Rodd Moesel, founder, president and owner of American Plant Products and Services Inc., says he credits 4-H with much more than giving him the seed money to start his business.
“In addition to learning about agriculture, I was learning flexibility and writing skills and was gaining the ability to speak, converse with people and set goals,” Moesel says. “And I was learning all these skills without knowing I was learning them. Those skills I learned I use every day in my work.”
Moesel joined 4-H when he was 9 years old. He had just moved to Oklahoma City and joined one of 4-H’s first urban programs. He and his parents were surprised to find out the location for his first meeting was at the governor’s mansion, and his advisor was Gov. Henry Bellmon.
“I became very involved and was an active member for 10 years,” Moesel says. “I had an amazing experience and got to be involved at several levels.”
Before joining 4-H, Moesel says he was an extremely shy child. “I was shy and scared to reach out, but 4-H got me comfortable enough to do public speaking and introduced me to all kinds of activities,” Moesel says. “I got to take trips to Chicago, Washington D.C., Denver and all over the place. It took my world from being just my neighborhood to meeting kids from different backgrounds and seeing different states. It literally made my world much, much bigger and exposed me to different cultures and atmospheres.”
4-H Teaches Leadership, Career and Life Skills
Jim Rutledge, executive director of the Oklahoma 4-H Foundation, says Moesel’s story perfectly illustrates what 4-H has been doing for students all over the country for the past 100 years.
“We want to teach 4-Hers three things: life skills (how to work as a team and make good decisions), leadership skills and technical, career-oriented skills,” he says. “That’s the beauty of 4-H — we don’t isolate the things we teach young people; it’s a whole package. I think Rodd Moesel is a perfect example of that.”

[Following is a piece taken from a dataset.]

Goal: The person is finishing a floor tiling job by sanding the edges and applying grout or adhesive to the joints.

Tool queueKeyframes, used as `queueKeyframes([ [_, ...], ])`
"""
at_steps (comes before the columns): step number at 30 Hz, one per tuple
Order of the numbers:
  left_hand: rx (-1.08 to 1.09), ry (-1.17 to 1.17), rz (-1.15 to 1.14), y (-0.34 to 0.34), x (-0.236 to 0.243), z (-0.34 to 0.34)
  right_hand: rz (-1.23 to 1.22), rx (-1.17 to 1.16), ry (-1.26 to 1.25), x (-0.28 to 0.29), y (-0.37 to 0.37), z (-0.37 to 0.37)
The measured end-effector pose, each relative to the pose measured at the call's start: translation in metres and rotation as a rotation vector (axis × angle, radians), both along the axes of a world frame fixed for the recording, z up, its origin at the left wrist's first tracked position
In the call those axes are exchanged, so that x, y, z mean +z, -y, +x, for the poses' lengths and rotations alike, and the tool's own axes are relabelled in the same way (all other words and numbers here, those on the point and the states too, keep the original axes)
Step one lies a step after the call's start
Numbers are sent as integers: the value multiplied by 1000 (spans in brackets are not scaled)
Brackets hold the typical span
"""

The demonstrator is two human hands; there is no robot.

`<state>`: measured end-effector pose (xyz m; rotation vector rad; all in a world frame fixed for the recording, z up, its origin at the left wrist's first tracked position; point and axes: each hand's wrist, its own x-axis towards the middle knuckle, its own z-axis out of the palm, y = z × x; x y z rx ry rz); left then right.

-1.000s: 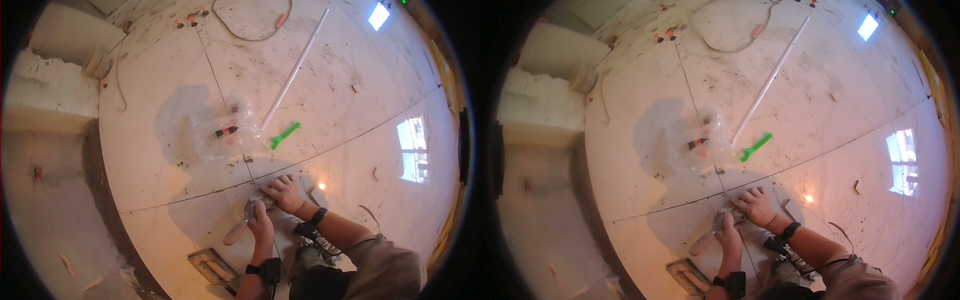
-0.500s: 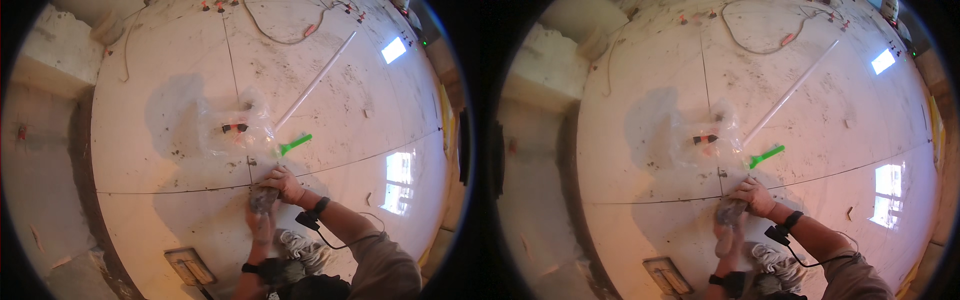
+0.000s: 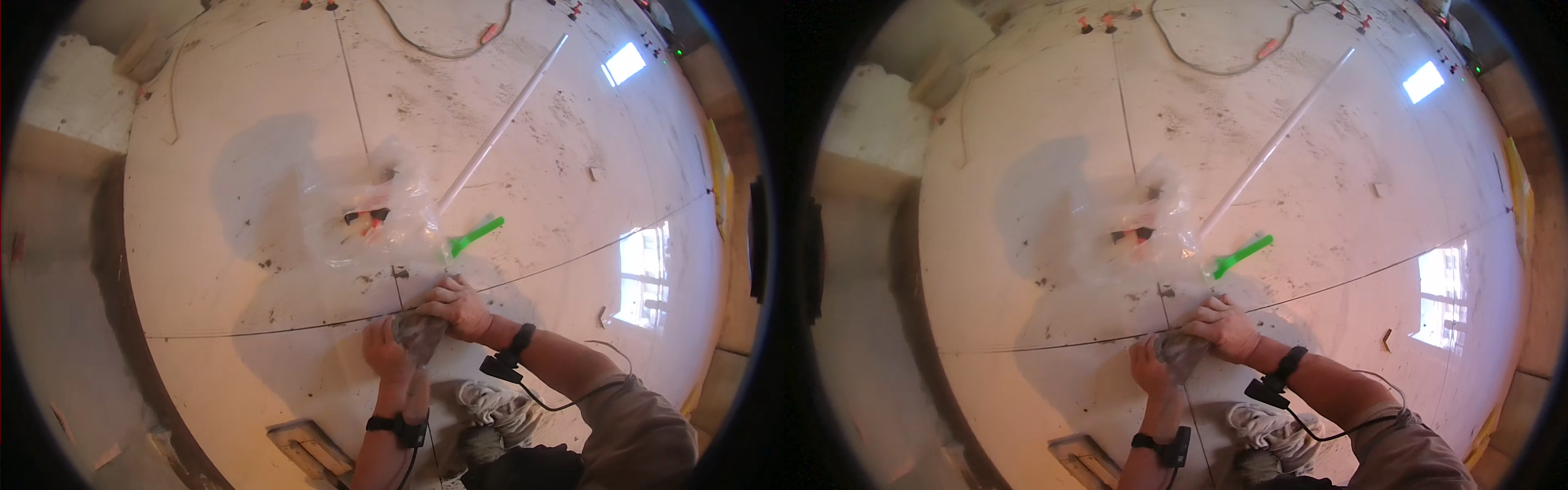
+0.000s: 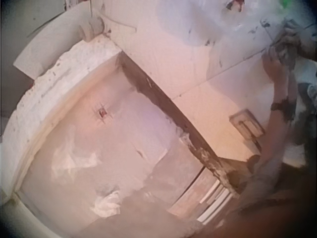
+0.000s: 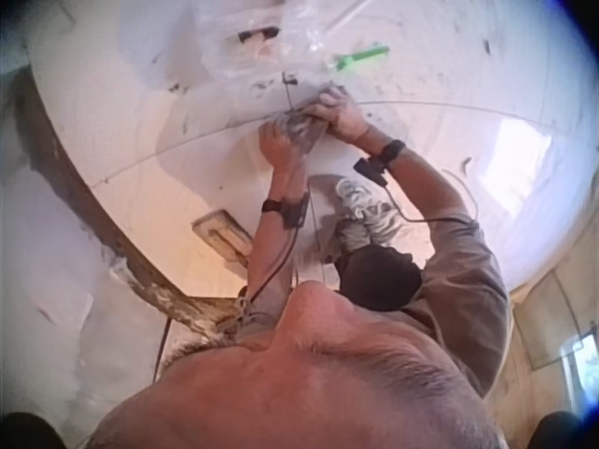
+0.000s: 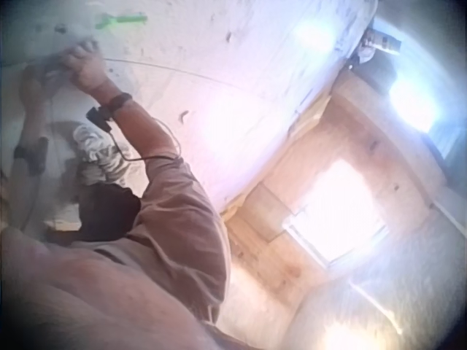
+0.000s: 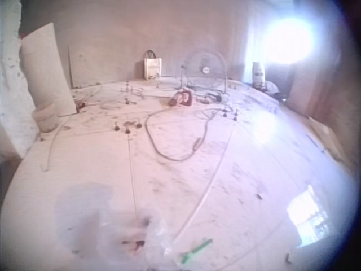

In the early years of 4-H, student projects focused on canning, corn growing and livestock. For girls, projects in clothing, home management, food and nutrition were offered. Eventually, projects for boys were expanded to include soil conservation, tractors, engineering and electricity.
Today, Rutledge says, more than 40 percent of Oklahoma 4-H members live in urban areas. This has encouraged 4-H to focus on projects like biotechnology, aerial photography and robotics.
“4-H is ever-changing, but never changing,” Rutledge says. “The technologies we teach are constantly changing to keep up with the times, but the purpose of the program has never changed. We want young people to become successful, contributing members of their families and communities. We still use the projects as a means to an end. The projects have changed, but that end has not.”
Moesel, who serves on the board of the 4-H Foundation and helps raise money to fund endowments for 4-H youth, says he hopes community and government leaders continue to see the value of agricultural education programs.
“Our country would be a much better place if more kids were involved in 4-H and FFA,” Moesel says. “These programs create well-rounded young people, and they do such good for our society. I wish and dream for more kids to have the experience I was able to have.”